Note that we allow no clocks in the construction since clocks are irrelevant for our result. Since we omit clocks, we also treat states (of \(\mathcal {C}'\)) as single locations. One can prove that \(\mathcal {A}\) accepts all time-divergent timed words over \(\varSigma \) with initial mode \(q_{{\textit{start}}}\) iff the minimal probability that \(\mathcal {C}'\) observes \(\mathcal {A}'\) with initial mode \(q_{{\textit{init}} }\) equals 1.    \(\square \)

Remark 3

Theorem 2 shows that the problem to qualitatively decide the minimal probability is undecidable. On the other hand, the decidability of the problem to decide maximum acceptance probabilities is left open.

6 Conclusion

In this paper, we studied the problem of model-checking PTAs against timed-automata specifications. We considered Rabin acceptance condition as the acceptance criterion. We first solved the problem with deterministic-timed-automata specifications through a product construction and proved that its computational complexity is EXPTIME-complete.
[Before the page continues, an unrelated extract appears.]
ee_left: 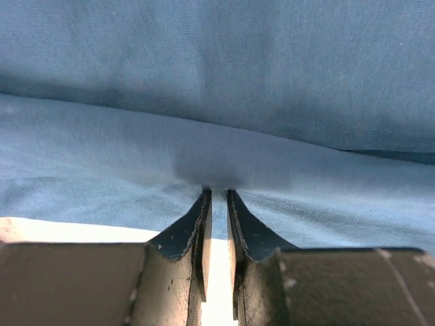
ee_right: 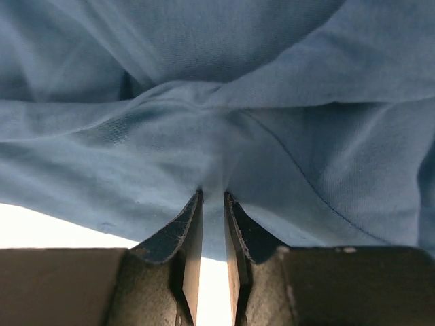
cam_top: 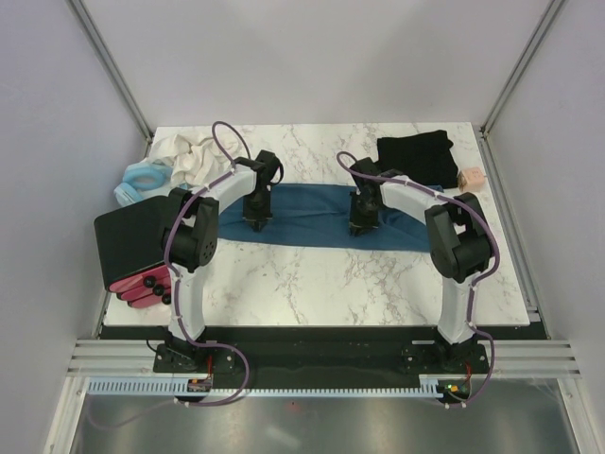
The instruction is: Fold and stack the t-shirts
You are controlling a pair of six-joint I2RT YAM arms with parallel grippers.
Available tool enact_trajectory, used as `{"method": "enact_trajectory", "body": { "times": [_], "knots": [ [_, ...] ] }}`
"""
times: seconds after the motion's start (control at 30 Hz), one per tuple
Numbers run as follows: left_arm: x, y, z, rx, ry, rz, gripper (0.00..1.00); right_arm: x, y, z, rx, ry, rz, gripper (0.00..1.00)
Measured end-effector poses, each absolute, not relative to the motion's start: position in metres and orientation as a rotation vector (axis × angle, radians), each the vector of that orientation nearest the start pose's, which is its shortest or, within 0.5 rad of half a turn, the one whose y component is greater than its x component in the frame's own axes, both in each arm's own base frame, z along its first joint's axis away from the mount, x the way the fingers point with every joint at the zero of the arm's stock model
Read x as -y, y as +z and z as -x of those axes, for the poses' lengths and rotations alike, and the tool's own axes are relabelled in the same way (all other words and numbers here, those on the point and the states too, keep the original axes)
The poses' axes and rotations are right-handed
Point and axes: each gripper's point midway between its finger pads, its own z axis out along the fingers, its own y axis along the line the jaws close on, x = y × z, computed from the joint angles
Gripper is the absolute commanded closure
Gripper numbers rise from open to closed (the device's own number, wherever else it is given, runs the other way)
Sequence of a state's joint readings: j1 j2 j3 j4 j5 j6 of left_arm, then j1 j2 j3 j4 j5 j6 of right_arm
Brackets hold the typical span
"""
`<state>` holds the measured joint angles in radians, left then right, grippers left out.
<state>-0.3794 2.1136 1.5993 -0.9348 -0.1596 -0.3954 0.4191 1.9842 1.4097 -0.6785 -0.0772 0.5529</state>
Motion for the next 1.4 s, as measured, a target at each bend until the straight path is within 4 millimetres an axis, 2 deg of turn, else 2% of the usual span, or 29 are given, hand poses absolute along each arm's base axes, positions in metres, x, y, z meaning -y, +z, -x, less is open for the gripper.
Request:
{"method": "enact_trajectory", "body": {
  "times": [0.27, 0.57, 0.77, 0.87, 1.03, 1.2, 1.33, 1.4],
  "knots": [
    [0.129, 0.023, -0.375, -2.934, 0.193, 0.043, 0.78, -0.202, 0.019, -0.357, -2.87, 0.298, -0.153, 0.75],
    [0.128, 0.043, -0.401, -2.846, 0.201, 0.071, 0.78, -0.201, 0.018, -0.356, -2.87, 0.296, -0.137, 0.75],
    [0.122, 0.043, -0.411, -2.83, 0.218, 0.096, 0.78, -0.201, 0.018, -0.356, -2.87, 0.297, -0.127, 0.74],
    [0.12, 0.043, -0.41, -2.832, 0.22, 0.102, 0.78, -0.202, 0.018, -0.356, -2.87, 0.3, -0.115, 0.68],
    [0.111, 0.038, -0.39, -2.869, 0.249, 0.1, 0.74, -0.208, 0.022, -0.355, -2.864, 0.301, -0.025, 0.6],
    [0.101, 0.04, -0.376, -2.885, 0.26, 0.116, 0.74, -0.226, 0.035, -0.354, -2.837, 0.3, 0.104, 0.62],
    [0.094, 0.041, -0.378, -2.878, 0.268, 0.139, 0.75, -0.244, 0.044, -0.356, -2.809, 0.336, 0.163, 0.64],
    [0.092, 0.04, -0.379, -2.878, 0.272, 0.147, 0.75, -0.248, 0.041, -0.357, -2.815, 0.34, 0.175, 0.66]
  ]
}}
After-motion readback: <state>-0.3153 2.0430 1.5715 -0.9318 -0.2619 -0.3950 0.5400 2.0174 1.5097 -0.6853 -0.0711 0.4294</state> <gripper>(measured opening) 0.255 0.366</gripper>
Then we proved that the problem with general timed-automata specifications is undecidable through a reduction from the universality problem of timed automata.

A future direction is zone-based algorithms for Rabin acceptance condition. Another direction is to investigate timed-automata specifications with cost or reward. Besides, it is also interesting to explore model-checking PTAs against Metric Temporal Logic [19].

7 Related Works

Model-checking TAs or MDPs against omega-regular (dense-time) properties is well-studied (cf. [1, 20, 26], etc.). PTAs extend both TAs and MDPs with either probability or timing constraints, hence require new techniques for verification problems. On one hand, our technique extends techniques for MDPs (e.g. [26]) with timing constraints. On the other hand, our technique is incomparable to techniques for TAs since linear-time model checking of TAs focus mostly on proving decidability of temporal logic formulas (e.g. Metric Temporal logic [19,20,21]), while we prove that model-checking PTAs against TA-specifications is undecidable.

Model-checking probabilistic timed models against linear dense-time properties are mostly considered for continuous-time Markov processes (CTMPs). First, Donatelli et al. [22] proved an expressibility result that the class of linear dense-time properties encoded by DTAs is not subsumed by branching-time properties. They also demonstrated an efficient algorithm for verifying continuous-time Markov chains [22] against one-clock DTAs. Then various results on verifying CTMPs are obtained for specifications through DTAs and general timed automata (cf. e.g. [22, 24, 25, 27,28,29]). The fundamental difference between CTMPs and PTAs is that the former assign probability distributions to time elapses, while the latter treat time-elapses as pure nondeterminism. As a consequence, the techniques for CTMPs cannot be applied to PTAs.

For PTAs, the only relevant result is by Sproston [18] who developed an approach for verifying PTAs against deterministic discrete-time omega-regular automata by a similar product construction. Our results extend his result in two ways. First, our product construction has the extra ability to tackle timing constraints from the DTA. The extension is nontrivial since it needs to resolve the integration between randomness (from the PTA) and timing constraints (from the DTA), and still ensures the EXPTIME-completeness of the problem, matching the computational complexity in the discrete-time case [18]. Second, we have proved an undecidability result in the case of general nondeterministic timed automata, thus extending [18] with nondeterminism.